The Burlington Magazine was established in 1903 by a group of art historians, artists and connoisseurs which included Roger Fry, Herbert Horne, Bernard Berenson and Charles Holmes. Its most esteemed historical editors have been Fry (1909–19), Herbert Read (1933–39), and Benedict Nicolson (1948–1978).[1] The journal’s structure was loosely based on its contemporary British publication The Connoisseur, which was mainly aimed at collectors and had open connections with the art trade. The Burlington Magazine, however, added to this late-Victorian tradition of market-based criticism new elements of historical research inspired by the leading academic German and Italian periodicals and thus created a formula that has remained almost intact to date: a combination of archival and formalist object-based art historical research juxtaposed to articles on collectors’ items and private collections, enlivened with notes on current art news, exhibitions and sales. [2]  The lavishness of this publication almost immediately created financial troubles and Fry embarked on an American tour to find sponsorship to assure the survival of the journal. [3]

From its first editorial, The Burlington Magazine presented itself as synthesising opposing traditions – historicist versus aestheticism and academic versus commercial- by defining itself an exponent of “Austere Epicureanism”. [4] Against the perceived “sameness” of the contemporary art panorama, The Burlington Magazine was to act as a disinterested guide, directing the public’s attention to high-quality art on offer both on the market and on institutional settings and educating its readers on the elevating qualities of ancient art. The Burlington Magazine editors and contributors were part of the institutional sphere of museums and academia and yet, unlike their German counterparts, they participated in the emerging world of the commercial galleries. [5] The magazine remained independent from any institution and yet it was instrumental in the establishment of academic art history in Britain: its dialectical dynamic between market and institution contributed to the creation of an original and diverse publication.
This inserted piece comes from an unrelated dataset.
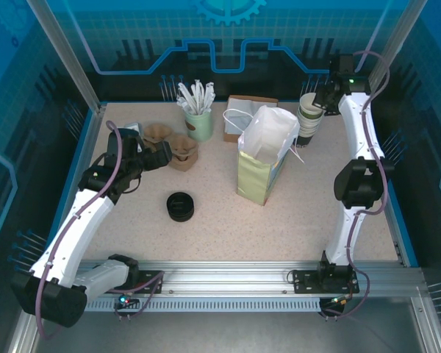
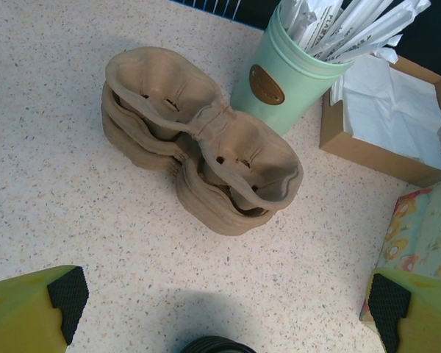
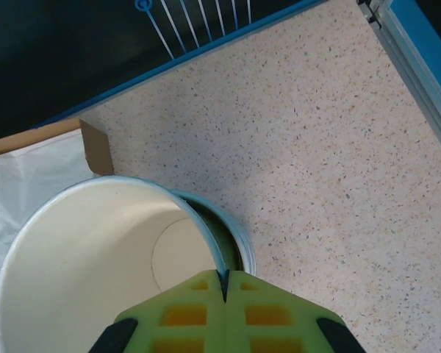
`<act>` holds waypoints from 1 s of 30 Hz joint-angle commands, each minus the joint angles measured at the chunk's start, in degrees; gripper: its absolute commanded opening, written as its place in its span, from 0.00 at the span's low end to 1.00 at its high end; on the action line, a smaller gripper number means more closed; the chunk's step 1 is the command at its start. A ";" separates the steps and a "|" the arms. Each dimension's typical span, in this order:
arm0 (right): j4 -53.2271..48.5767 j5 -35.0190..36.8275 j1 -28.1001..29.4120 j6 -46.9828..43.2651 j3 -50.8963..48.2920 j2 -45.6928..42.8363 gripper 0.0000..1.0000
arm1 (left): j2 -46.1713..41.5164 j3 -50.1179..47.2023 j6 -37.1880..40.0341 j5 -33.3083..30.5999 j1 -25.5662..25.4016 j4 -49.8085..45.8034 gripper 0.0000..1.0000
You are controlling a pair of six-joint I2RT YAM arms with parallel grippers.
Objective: Pack the takeout coffee
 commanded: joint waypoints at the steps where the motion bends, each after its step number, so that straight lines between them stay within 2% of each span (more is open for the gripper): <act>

The Burlington Magazine was founded as a journal dedicated to the art of the past, but already in its first decade, especially under the editorship of Fry, articles on modern art became prominent. Topics covered in detail were: Paul Cézanne and Post-Impressionism in a discussion between Fry and D. S. MacColl [6], a debate on a bust of Flora ascribed to Leonardo da Vinci and later discovered to be a forgery, and the role of archival research in the art historical reconstruction, with contributions by Herbert Horne and Constance Jocelyn Ffoulkes.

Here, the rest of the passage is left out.